What are “Facts” and What is Truth?

Reading Time: 3 mins

Freedom is the opposite of woe-dom. We must remind ourselves and teach our children that God's voice is the voice that matters.

“Woe to those who call evil good, and good evil, who put darkness for light and light for darkness, who put bitter for sweet and sweet for bitter! Woe to those who are wise in their own eyes and shrewd in their own sight." (Isaiah 5:20-21)

The world is never as clear or direct as we imagine it to be. We have a habit of thinking that facts are facts, and that truth is mostly obvious. But that is not often the case because we are always engaging in interpretation. We might say that "interpretation" is the skill of deriving meaning from something. To put it another way, take the two examples: "Jack fell and needs help!" and "my baby is crying." If there is no meaning behind those words, then Jack and the baby don’t get the help they need. “Help” is the meaning here, the thing to which the statements hope to occasion. And that meaning is derived from facts—there is a Jack, a baby, Jack has fallen, the baby is crying, etc. This is not rocket science. But what I want us to observe is that even seeing the facts as facts requires an interpretive skill. In other words, "facts" are not obvious; they are often debated, and saying something is a fact doesn't make it so (just as denying something is a fact does not make it so).

In Isaiah, some people so stretch the truth of the facts that they completely misnarrate the world. The real problem Isaiah identifies is renaming. The renamers are creating their own meaning (the meaning they want) by twisting the facts. It's the sort of thing that people hate in the worse kind of politicians and lawyers. You can justify anything if you want to with some creative definitions. Isaiah speaks "woes" over these people because they are undermining God's truth and endangering the society they are part of. A few verses later, Isaiah will add a comment about these people, "they have despised the word of the Holy One of Israel" (v. 24).
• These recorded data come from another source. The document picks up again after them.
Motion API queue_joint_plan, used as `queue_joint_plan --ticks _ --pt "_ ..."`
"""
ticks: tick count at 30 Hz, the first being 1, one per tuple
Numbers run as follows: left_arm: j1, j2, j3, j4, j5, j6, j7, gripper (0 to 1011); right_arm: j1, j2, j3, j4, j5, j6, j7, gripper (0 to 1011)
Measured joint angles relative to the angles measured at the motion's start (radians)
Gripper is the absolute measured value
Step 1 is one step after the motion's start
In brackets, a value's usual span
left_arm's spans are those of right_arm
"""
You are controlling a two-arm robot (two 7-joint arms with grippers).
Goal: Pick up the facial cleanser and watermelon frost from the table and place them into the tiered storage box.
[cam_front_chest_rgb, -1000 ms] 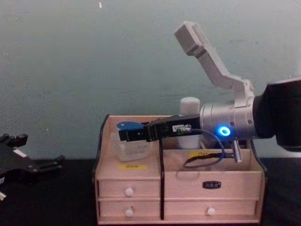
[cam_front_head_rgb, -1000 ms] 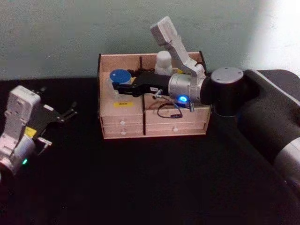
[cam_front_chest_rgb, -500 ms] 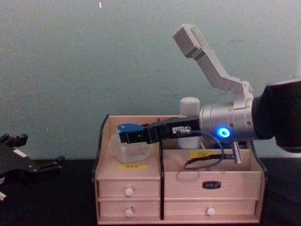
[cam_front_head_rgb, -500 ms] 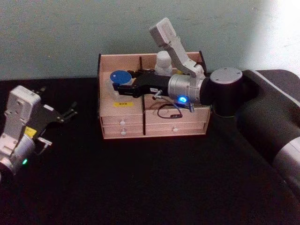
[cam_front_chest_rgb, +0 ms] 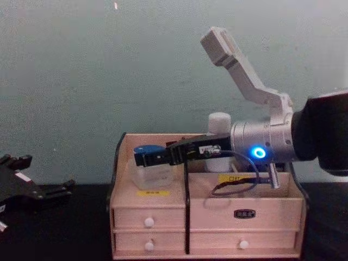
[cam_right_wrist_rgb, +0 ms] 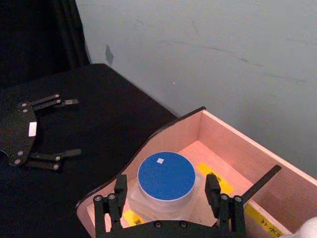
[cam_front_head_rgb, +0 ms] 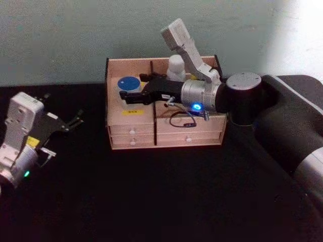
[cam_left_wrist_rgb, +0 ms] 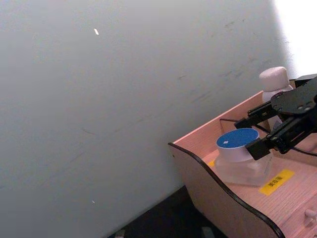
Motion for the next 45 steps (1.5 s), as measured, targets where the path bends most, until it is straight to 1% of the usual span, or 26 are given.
queue_joint_plan --ticks 1,10,14,18,21,22,23,24,25,27,29,30,31,33,34,37,38,40,41,43,44,45 --pt "0.0 0.0 0.0 0.0 0.0 0.0 0.0 1001 0.0 0.0 0.0 0.0 0.0 0.0 0.0 1002" --pt "0.0 0.0 0.0 0.0 0.0 0.0 0.0 1001 0.0 0.0 0.0 -0.001 0.001 0.0 0.0 1000" --pt "0.0 0.0 0.0 0.0 0.0 0.0 0.0 1001 -0.021 0.014 0.015 -0.046 0.007 -0.001 0.002 1000" --pt "0.0 0.0 0.0 0.0 0.0 0.0 0.0 1001 -0.048 0.037 0.033 -0.118 0.019 -0.001 0.001 1000" --pt "0.0 0.0 0.0 0.0 0.0 0.0 0.0 1001 -0.08 0.065 0.053 -0.203 0.037 -0.003 -0.006 1000" --pt "0.0 0.0 0.0 0.0 0.0 0.0 0.0 1001 -0.08 0.065 0.053 -0.203 0.037 -0.003 -0.006 1000" --pt "0.0 0.0 0.0 0.0 0.0 0.0 0.0 1001 -0.094 0.076 0.06 -0.24 0.043 -0.007 -0.013 1000" --pt "0.0 0.0 0.0 0.0 0.0 0.0 0.0 1001 -0.102 0.082 0.065 -0.258 0.046 -0.009 -0.019 1000" --pt "0.0 0.0 0.0 0.0 0.0 0.0 0.0 1001 -0.119 0.094 0.077 -0.294 0.052 -0.017 -0.033 1000" --pt "0.0 0.0 0.0 0.0 0.0 0.0 0.0 1001 -0.139 0.106 0.091 -0.333 0.056 -0.027 -0.056 1000" --pt "0.0 0.0 0.0 0.0 0.0 0.0 0.0 1001 -0.178 0.127 0.119 -0.395 0.06 -0.045 -0.105 1000" --pt "0.0 0.0 0.0 0.0 0.0 0.0 0.0 1001 -0.178 0.127 0.119 -0.395 0.06 -0.045 -0.105 1000" --pt "0.0 0.0 0.0 0.0 0.0 0.0 0.0 1001 -0.196 0.137 0.133 -0.418 0.06 -0.052 -0.13 1000" --pt "0.0 0.0 0.0 0.0 0.0 0.0 0.0 1001 -0.213 0.146 0.148 -0.437 0.059 -0.06 -0.155 1000" --pt "0.0 0.0 0.0 0.0 0.0 0.0 0.0 1001 -0.229 0.155 0.164 -0.451 0.058 -0.067 -0.176 1000" --pt "0.0 0.0 0.0 0.0 0.0 0.0 0.0 1001 -0.252 0.168 0.19 -0.468 0.058 -0.078 -0.202 1000" --pt "0.0 0.0 0.0 0.0 0.0 0.0 0.0 1001 -0.268 0.177 0.209 -0.48 0.058 -0.085 -0.219 1000" --pt "0.0 0.0 0.0 0.0 0.0 0.0 0.0 1001 -0.285 0.187 0.226 -0.492 0.055 -0.092 -0.236 1000" --pt "0.0 0.0 0.0 0.0 0.0 0.0 0.0 1001 -0.304 0.197 0.246 -0.505 0.051 -0.099 -0.257 1000" --pt "0.0 0.0 0.0 0.0 0.0 0.0 0.0 1001 -0.325 0.205 0.264 -0.518 0.043 -0.107 -0.28 1000" --pt "0.0 0.0 0.0 0.0 0.0 0.0 0.0 1001 -0.347 0.213 0.282 -0.528 0.032 -0.116 -0.305 1000" --pt "0.0 0.0 0.0 0.0 0.0 0.0 0.0 1001 -0.359 0.216 0.29 -0.534 0.025 -0.122 -0.321 1000"
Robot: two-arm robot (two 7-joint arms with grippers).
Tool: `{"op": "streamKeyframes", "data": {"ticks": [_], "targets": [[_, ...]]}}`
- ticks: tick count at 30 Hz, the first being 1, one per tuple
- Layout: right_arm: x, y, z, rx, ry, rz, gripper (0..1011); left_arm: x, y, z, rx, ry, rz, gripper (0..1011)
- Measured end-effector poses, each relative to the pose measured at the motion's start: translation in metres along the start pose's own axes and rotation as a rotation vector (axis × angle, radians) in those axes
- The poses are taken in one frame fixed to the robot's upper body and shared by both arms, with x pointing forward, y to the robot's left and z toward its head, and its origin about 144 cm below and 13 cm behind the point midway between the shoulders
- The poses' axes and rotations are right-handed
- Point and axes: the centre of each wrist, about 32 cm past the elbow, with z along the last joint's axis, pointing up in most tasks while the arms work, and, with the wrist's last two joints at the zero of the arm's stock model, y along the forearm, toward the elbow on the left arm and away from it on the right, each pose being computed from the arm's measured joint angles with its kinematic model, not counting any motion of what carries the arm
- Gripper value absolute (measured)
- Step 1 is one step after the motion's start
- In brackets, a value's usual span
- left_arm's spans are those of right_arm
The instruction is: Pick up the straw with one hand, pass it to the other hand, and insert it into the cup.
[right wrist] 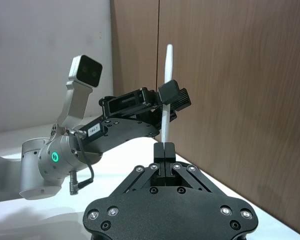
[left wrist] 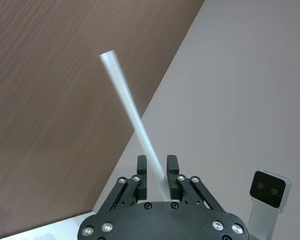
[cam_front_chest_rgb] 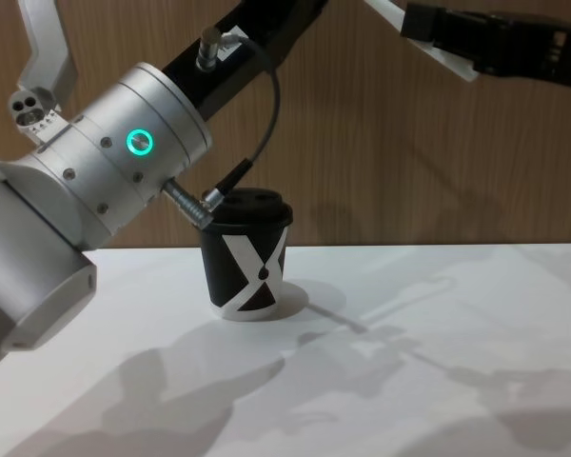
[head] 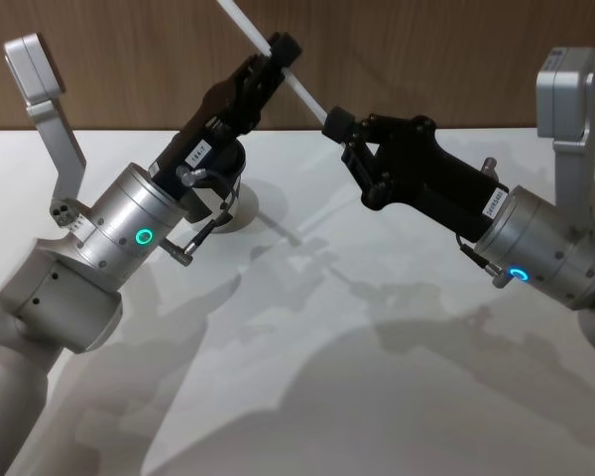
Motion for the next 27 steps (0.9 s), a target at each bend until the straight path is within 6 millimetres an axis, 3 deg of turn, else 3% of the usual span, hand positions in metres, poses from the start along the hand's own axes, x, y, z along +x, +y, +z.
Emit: {"op": "streamKeyframes", "data": {"ticks": [4,14,27], "targets": [[0.0,0.0,0.0,0.0,0.0,0.0,5,0.0007,-0.0004,-0.0005,0.001,-0.001,0.0,158],[0.0,0.0,0.0,0.0,0.0,0.0,20,0.0037,0.0024,-0.0017,0.012,-0.008,0.021,79],[0.0,0.0,0.0,0.001,0.0,0.0,372,0.0058,0.0069,-0.0027,0.022,-0.021,0.047,11]]}}
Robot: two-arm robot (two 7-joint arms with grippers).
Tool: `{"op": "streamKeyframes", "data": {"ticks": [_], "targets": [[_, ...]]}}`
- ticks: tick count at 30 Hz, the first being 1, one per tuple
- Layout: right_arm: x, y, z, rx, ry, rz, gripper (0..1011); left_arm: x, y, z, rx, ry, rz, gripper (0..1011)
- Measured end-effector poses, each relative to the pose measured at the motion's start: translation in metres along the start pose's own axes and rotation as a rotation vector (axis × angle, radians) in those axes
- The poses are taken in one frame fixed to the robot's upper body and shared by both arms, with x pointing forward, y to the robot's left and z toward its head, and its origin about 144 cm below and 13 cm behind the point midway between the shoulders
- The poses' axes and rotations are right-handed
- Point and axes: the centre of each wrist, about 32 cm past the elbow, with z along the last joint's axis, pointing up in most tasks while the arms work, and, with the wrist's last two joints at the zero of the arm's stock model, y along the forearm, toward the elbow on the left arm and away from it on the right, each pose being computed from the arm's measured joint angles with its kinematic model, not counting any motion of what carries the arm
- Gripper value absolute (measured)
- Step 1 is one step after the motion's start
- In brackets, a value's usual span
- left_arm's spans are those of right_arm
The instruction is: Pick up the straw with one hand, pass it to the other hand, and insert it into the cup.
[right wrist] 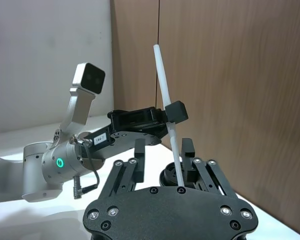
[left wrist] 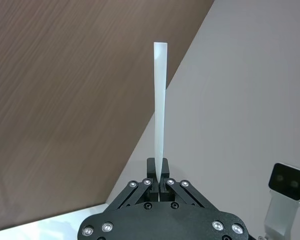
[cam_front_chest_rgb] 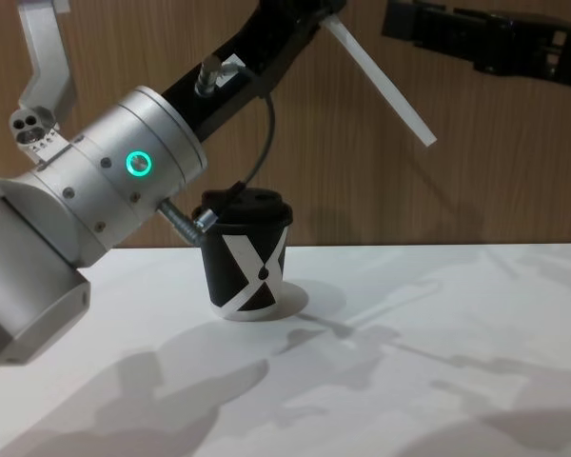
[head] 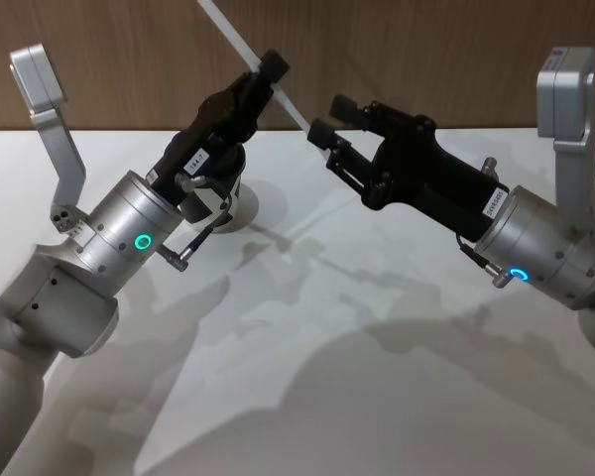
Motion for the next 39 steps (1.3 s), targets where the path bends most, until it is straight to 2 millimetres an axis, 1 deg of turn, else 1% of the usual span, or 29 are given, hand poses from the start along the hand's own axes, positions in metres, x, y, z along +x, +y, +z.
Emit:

What's at stake here is who has the authority to speak the truth? None of us can become purists and fail to engage in interpretation. Every word, every art form, every intention—all the outside world gets processed into our interiority via the process of interpretation. That's just the way our brains and language work. But we also don't interpret in a vacuum. Our culture, upbringing, struggles, education, status, and so on work to produce patterns in the way we “see” the world. We interpret communally just as much as we do individually. As we move through life, we interpret and derive meaning so quickly that often we are unaware of the cultural forces at work in us and allow us to move through life "making sense" of it. How can we have confidence that we could ever be in touch with the truth in such a situation? How would we know when good might be bad and darkness, light or sweet as bitter? Isaiah's condemnation of these truth spinners infers their success at relativizing everything. Woe to them because they make deceit matter. These spinners are influential; they are, in a sense, successful. And that means that when good becomes bad and sweet becomes bitter, and it may not be so obvious why up is not down. All of us can and are deceived. So, what are we to do? Can we really ever know the truth as truth?

Only a relationship with God, one that continually listens to his voice, will pierce the darkness of lies. "You will know the truth, and the truth will set you free," Jesus says. Freedom is the opposite of woe-dom. We must remind ourselves and teach our children that God's voice is the voice that matters. He tells us right from wrong, good from bad, and real from unreal. We go to church, we pray and read the Bible because we want to be good listeners. We are not listening in order to become smug people who revel in our grasp of the truth. Instead, we listen so that we can set others free from the bondage of lies. Every lie traces its origin to Satan. Every truth is established by God. Let us pray that God teaches us how to be good listeners to his Word, and let us rejoice in the truth about who God is, what He is doing, and what he had done for us. This means that "facts" are ultimately judged by how they align with what God says—not with our perception of reality. After all, perception is a form of subjectivity. That's a problematic philosophical idea to grasp, but philosophy aside, all it means is that God gets to be the one who says what is true. "Truth" in this understanding is a person, it is God himself, and "facts" become the substantive reality that relates to and finds existence in the work and truth of God.

That is why, though the world hates it, the righteous live by faith. They live by every word that proceeds from the mouth of God. As Luther's catechism so rightly says over and over, "This is most certainly true." It is true because God said it, and that is where why we can always trust God's words.